The output is the lines below from the one with "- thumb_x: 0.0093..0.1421" through the one with "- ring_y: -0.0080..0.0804", both included, printed exactly and with no other line.
========================================================================
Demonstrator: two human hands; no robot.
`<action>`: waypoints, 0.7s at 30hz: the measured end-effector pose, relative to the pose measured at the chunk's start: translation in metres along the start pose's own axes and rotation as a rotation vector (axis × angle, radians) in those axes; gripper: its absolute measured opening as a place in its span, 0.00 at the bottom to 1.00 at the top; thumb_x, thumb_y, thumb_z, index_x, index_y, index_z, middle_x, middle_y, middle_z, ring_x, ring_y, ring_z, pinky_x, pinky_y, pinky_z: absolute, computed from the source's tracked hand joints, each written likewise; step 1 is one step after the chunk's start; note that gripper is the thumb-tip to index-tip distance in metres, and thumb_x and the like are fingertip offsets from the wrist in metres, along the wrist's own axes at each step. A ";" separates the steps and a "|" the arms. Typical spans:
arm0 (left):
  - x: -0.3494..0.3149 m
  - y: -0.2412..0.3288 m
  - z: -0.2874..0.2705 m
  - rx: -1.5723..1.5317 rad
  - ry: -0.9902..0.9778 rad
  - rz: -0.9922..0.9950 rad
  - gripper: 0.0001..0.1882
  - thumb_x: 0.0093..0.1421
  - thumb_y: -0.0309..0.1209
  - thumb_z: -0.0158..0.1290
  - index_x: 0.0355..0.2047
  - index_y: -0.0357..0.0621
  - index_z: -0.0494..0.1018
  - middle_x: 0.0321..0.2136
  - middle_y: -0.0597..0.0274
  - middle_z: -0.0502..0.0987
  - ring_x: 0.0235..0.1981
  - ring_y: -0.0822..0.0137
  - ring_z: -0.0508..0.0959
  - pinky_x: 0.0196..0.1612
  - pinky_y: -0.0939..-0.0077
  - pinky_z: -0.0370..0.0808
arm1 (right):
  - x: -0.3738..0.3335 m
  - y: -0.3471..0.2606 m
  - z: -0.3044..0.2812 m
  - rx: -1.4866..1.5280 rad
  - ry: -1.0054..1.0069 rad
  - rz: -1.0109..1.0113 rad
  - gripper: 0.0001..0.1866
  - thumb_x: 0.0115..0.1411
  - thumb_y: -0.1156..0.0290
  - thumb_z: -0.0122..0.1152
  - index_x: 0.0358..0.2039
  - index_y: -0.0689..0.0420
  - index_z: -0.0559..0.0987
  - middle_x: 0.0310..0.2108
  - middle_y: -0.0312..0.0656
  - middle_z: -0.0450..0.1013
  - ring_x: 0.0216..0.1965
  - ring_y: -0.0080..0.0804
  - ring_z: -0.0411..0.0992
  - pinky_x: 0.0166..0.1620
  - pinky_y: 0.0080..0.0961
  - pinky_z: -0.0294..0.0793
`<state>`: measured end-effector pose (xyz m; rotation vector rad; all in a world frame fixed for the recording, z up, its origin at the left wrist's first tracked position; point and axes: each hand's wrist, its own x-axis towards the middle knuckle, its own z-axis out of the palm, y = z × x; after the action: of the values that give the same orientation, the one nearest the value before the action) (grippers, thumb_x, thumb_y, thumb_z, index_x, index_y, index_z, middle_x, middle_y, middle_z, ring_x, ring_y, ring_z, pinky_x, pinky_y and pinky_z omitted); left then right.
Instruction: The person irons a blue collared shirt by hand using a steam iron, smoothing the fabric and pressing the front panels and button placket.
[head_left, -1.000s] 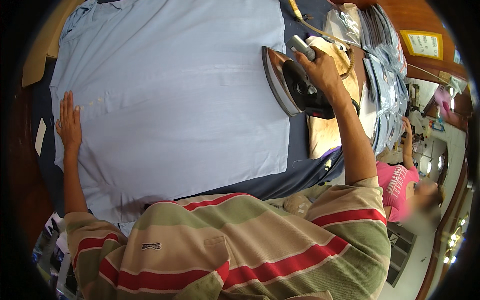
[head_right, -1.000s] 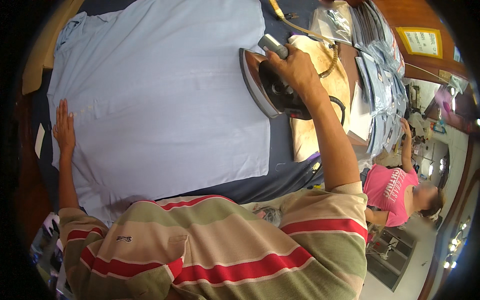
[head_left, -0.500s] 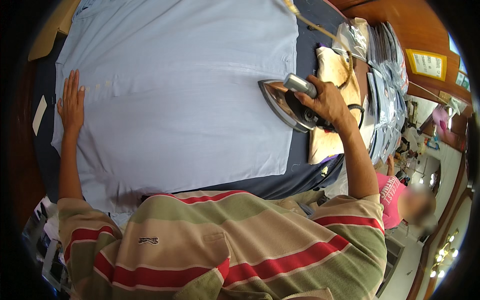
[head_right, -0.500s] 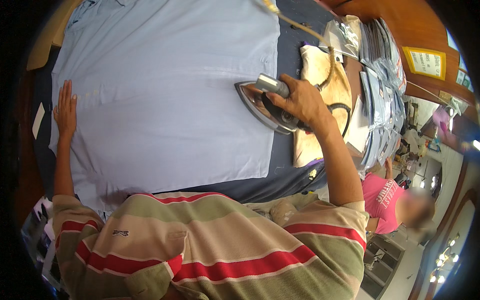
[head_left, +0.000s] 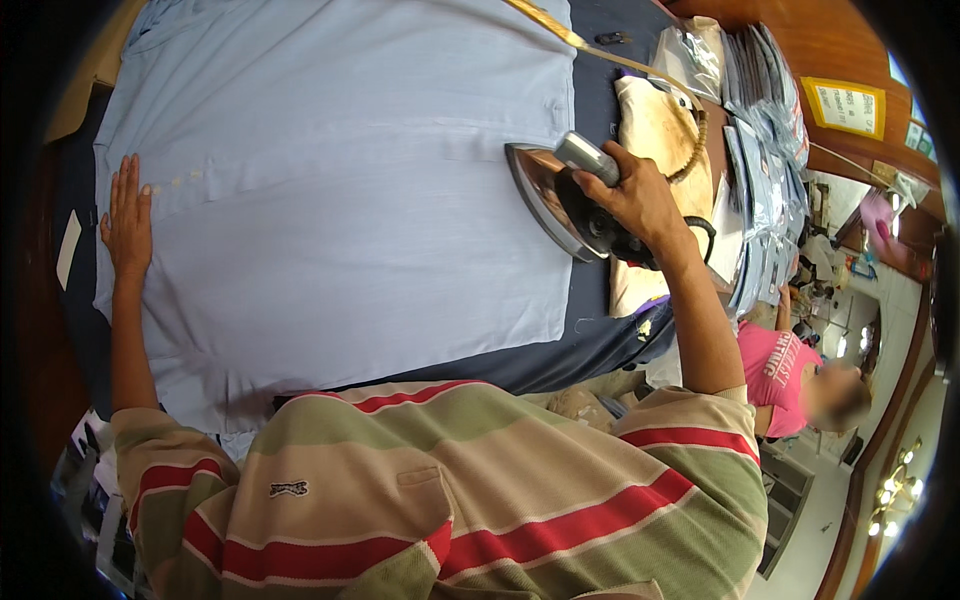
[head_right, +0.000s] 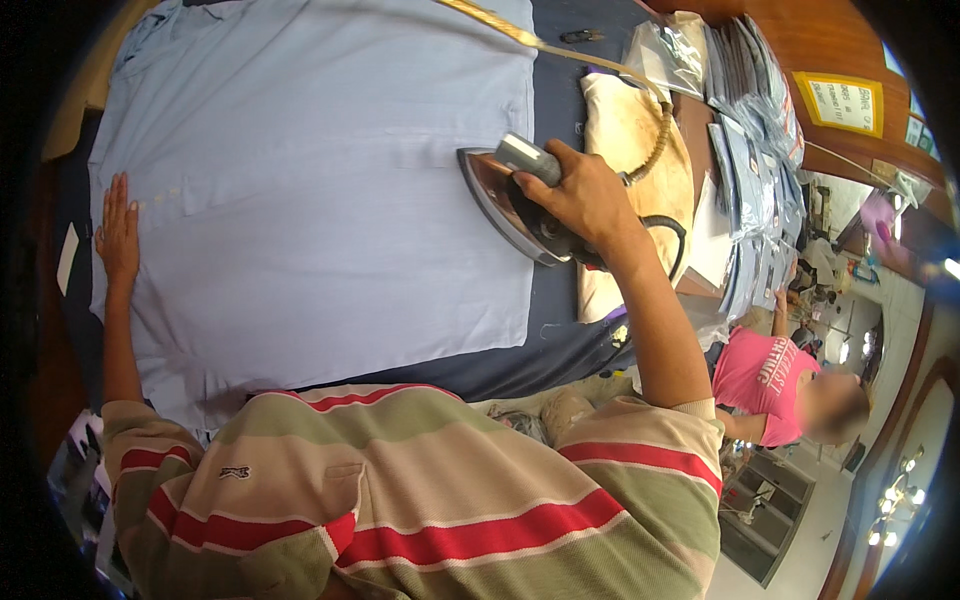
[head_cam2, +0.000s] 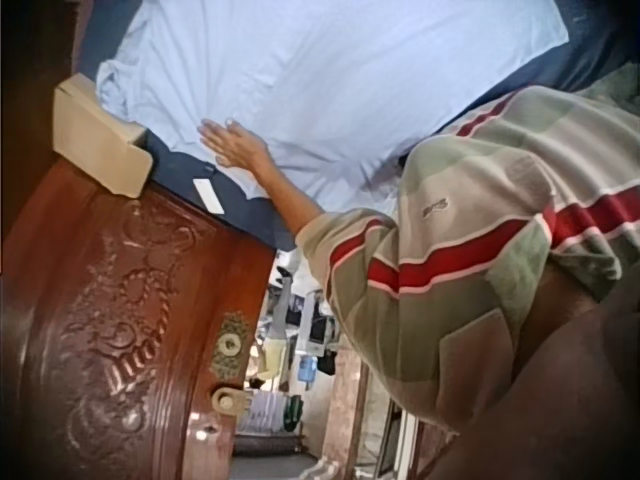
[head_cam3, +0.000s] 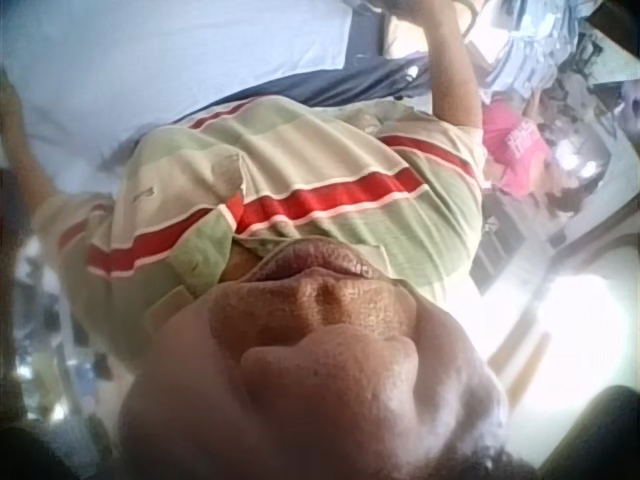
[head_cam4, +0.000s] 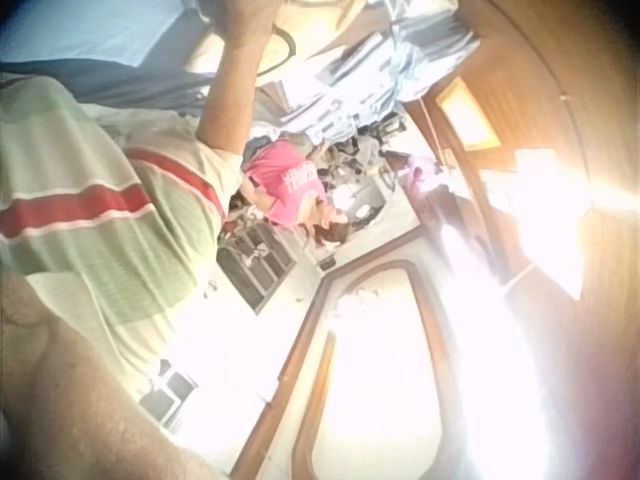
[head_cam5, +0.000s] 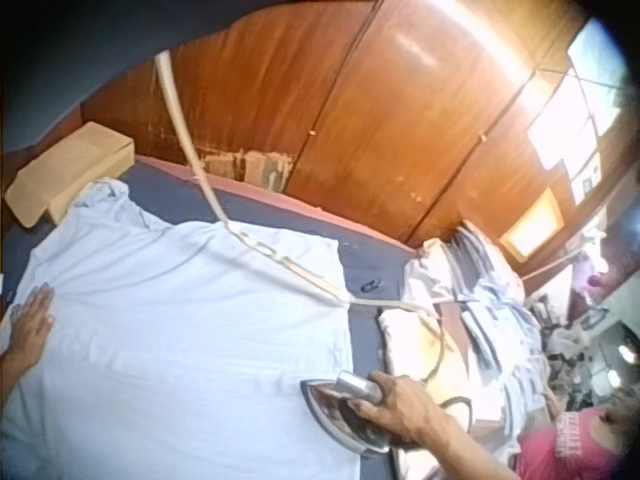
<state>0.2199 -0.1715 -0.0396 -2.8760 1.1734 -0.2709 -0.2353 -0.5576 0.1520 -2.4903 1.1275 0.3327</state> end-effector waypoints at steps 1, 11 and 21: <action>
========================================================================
### RESULT OF THE TASK
  - thumb_x: 0.0093..0.1421
  - thumb_y: -0.0309..0.1209
  - thumb_z: -0.0158..0.1290
  - index_x: 0.0355..0.2047
  - index_y: -0.0357..0.0621
  - index_z: -0.0494..0.1018
  - middle_x: 0.0321..0.2136
  - middle_y: -0.0597..0.0274
  - middle_z: -0.0502..0.0987
  - ring_x: 0.0235..0.1981
  - ring_y: -0.0822..0.0137
  - ring_z: -0.0508..0.0959
  - pinky_x: 0.0196..0.1612
  - pinky_y: -0.0939..-0.0077
  - pinky_z: -0.0370..0.0808
arm1 (right):
  - x: -0.3738..0.3335 m
  - y: -0.3471..0.2606 m
  - z: -0.3044..0.2812 m
  - rx: -1.4866..1.5280 rad
  - ry: -1.0054..1.0069 rad
  - rz: -1.0109..1.0113 rad
  - gripper: 0.0001..0.1866
  - thumb_x: 0.0115..0.1411
  - thumb_y: -0.1156..0.0290
  - thumb_z: -0.0122..0.1152
  - index_x: 0.0358..0.2039
  - index_y: -0.0689..0.0420
  - index_z: -0.0559..0.0987
  - middle_x: 0.0310..0.2108
  - middle_y: -0.0312..0.0656
  - middle_z: -0.0450..0.1013
  - ring_x: 0.0216..0.1965
  - ring_y: -0.0080..0.0804

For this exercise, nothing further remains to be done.